Your instructions. Go through the entries below and copy every line that holds the word "scene".

Given data Start Marker

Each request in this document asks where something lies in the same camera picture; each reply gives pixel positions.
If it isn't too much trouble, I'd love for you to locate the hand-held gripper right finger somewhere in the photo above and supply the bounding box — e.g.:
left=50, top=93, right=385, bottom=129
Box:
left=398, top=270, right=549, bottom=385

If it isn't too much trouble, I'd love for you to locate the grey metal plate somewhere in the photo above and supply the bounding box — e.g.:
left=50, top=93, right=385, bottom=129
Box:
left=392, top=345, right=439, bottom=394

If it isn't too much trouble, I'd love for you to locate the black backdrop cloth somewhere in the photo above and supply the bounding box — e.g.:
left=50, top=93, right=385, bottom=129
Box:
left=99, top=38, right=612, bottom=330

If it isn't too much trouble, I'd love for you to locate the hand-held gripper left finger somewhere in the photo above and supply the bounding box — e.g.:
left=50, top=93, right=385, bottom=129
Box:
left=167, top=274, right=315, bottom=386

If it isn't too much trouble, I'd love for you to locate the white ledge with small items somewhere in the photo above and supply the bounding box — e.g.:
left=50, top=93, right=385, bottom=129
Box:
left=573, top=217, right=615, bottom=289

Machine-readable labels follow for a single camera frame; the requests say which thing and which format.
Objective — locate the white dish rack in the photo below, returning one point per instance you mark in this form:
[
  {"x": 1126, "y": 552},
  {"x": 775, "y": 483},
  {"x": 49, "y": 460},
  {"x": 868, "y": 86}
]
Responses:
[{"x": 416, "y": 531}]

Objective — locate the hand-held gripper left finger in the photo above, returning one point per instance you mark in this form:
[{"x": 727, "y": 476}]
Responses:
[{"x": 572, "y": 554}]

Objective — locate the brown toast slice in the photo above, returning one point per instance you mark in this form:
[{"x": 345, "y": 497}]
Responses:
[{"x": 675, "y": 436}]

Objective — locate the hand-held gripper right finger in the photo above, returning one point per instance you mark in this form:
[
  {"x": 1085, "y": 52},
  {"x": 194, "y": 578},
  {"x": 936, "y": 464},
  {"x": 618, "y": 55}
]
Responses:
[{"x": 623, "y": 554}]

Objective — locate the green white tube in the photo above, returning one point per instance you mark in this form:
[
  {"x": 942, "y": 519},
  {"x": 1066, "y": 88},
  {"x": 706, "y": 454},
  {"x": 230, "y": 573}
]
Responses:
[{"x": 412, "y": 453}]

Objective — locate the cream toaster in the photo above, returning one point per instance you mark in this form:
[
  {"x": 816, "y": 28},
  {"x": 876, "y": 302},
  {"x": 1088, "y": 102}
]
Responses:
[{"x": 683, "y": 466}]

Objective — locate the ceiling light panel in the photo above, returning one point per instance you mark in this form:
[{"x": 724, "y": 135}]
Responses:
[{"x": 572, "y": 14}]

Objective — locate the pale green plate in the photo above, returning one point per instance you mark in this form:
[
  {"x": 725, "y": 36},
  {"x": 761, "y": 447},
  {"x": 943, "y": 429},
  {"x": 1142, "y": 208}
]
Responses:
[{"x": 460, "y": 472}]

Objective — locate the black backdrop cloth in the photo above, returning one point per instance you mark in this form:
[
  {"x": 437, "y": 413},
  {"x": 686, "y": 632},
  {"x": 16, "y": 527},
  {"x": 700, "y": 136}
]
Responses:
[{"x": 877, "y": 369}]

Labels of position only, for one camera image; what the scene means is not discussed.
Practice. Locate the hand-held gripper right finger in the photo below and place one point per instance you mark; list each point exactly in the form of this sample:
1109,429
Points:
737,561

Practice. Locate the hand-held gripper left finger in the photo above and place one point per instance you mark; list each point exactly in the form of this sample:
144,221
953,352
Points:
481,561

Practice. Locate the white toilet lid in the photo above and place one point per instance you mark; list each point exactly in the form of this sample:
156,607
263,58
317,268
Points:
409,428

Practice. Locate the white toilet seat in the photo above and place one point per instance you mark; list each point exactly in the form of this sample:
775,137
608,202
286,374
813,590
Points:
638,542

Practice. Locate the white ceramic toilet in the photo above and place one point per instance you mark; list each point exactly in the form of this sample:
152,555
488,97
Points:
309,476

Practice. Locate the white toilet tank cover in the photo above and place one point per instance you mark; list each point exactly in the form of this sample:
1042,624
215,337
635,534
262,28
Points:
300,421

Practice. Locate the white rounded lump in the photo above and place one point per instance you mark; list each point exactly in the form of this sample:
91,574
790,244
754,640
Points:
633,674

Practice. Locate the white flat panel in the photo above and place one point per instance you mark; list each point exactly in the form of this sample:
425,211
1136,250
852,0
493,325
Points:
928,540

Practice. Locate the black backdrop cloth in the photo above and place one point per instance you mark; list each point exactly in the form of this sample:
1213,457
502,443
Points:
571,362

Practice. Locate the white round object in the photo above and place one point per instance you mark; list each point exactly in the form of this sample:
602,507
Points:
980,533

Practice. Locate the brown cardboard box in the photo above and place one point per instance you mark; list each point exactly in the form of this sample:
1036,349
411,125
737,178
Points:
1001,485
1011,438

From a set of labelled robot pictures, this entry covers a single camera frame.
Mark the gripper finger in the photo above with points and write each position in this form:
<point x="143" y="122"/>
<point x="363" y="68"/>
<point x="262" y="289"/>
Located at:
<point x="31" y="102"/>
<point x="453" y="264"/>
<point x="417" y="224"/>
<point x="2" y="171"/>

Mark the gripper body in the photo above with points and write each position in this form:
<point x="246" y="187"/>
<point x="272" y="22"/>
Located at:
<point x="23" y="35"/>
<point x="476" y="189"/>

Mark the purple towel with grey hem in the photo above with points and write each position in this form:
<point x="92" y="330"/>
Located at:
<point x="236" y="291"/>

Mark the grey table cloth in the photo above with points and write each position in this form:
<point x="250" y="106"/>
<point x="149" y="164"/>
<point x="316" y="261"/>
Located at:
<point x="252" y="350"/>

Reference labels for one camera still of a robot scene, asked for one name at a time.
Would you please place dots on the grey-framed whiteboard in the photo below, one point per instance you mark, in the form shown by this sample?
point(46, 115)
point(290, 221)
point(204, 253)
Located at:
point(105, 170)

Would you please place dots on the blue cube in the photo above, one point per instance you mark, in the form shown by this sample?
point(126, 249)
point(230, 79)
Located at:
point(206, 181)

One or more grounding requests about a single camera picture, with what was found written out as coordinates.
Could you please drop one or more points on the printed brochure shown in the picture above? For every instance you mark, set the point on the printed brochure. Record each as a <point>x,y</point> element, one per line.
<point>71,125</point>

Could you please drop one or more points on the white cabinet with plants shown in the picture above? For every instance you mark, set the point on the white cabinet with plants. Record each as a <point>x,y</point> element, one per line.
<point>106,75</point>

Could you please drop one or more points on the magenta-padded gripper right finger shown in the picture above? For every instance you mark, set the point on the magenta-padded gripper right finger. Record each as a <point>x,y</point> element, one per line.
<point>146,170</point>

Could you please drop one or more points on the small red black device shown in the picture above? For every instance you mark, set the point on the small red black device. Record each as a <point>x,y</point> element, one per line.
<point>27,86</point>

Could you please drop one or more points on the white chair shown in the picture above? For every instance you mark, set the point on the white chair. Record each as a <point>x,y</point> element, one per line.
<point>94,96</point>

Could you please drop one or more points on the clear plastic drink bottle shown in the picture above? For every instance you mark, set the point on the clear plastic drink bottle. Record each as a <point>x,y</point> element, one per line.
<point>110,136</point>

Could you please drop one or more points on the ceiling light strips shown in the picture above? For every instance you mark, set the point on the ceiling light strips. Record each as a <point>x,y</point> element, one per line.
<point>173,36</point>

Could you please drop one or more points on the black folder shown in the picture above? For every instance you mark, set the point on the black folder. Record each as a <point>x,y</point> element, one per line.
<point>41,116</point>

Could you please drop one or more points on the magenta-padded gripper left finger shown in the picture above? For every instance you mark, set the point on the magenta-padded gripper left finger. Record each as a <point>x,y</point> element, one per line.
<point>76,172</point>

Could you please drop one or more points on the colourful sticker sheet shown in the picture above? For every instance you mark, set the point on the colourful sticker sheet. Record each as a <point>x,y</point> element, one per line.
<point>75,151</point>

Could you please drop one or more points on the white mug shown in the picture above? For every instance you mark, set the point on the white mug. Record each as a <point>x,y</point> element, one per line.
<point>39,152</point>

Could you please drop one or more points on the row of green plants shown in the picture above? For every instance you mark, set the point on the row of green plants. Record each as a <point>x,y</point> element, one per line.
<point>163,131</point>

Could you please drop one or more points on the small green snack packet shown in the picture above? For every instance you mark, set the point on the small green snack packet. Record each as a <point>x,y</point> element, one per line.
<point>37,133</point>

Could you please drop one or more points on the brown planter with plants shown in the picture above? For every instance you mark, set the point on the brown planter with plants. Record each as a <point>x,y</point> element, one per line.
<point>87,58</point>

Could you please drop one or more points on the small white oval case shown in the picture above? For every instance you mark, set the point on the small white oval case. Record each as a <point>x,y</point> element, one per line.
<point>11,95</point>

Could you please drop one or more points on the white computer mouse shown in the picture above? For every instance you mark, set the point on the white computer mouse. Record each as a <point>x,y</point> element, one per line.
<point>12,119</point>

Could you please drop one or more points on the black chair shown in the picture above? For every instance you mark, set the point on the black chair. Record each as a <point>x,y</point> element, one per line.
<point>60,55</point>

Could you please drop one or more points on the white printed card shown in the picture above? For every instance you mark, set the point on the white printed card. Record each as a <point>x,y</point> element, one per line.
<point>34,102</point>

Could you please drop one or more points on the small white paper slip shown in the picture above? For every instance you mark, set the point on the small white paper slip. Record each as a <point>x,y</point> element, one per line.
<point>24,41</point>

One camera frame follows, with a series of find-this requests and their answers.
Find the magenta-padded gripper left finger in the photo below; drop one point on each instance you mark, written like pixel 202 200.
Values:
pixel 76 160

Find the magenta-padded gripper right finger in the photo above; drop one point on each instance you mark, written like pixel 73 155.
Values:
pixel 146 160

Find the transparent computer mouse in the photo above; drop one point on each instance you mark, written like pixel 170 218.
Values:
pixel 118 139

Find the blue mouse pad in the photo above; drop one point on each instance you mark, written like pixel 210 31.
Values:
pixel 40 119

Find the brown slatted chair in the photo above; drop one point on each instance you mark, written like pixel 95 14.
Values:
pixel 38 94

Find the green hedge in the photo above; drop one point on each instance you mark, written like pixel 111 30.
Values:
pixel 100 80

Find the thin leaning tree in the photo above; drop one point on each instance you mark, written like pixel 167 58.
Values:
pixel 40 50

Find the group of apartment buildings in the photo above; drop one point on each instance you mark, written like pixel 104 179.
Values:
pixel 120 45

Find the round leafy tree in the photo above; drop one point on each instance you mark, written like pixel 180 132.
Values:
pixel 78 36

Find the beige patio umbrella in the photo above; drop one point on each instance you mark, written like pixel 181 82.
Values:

Given data End Marker

Answer area.
Labels of position only, for one camera image; what the scene means is not discussed.
Reference labels for one camera still of a robot scene, asked for one name at a time.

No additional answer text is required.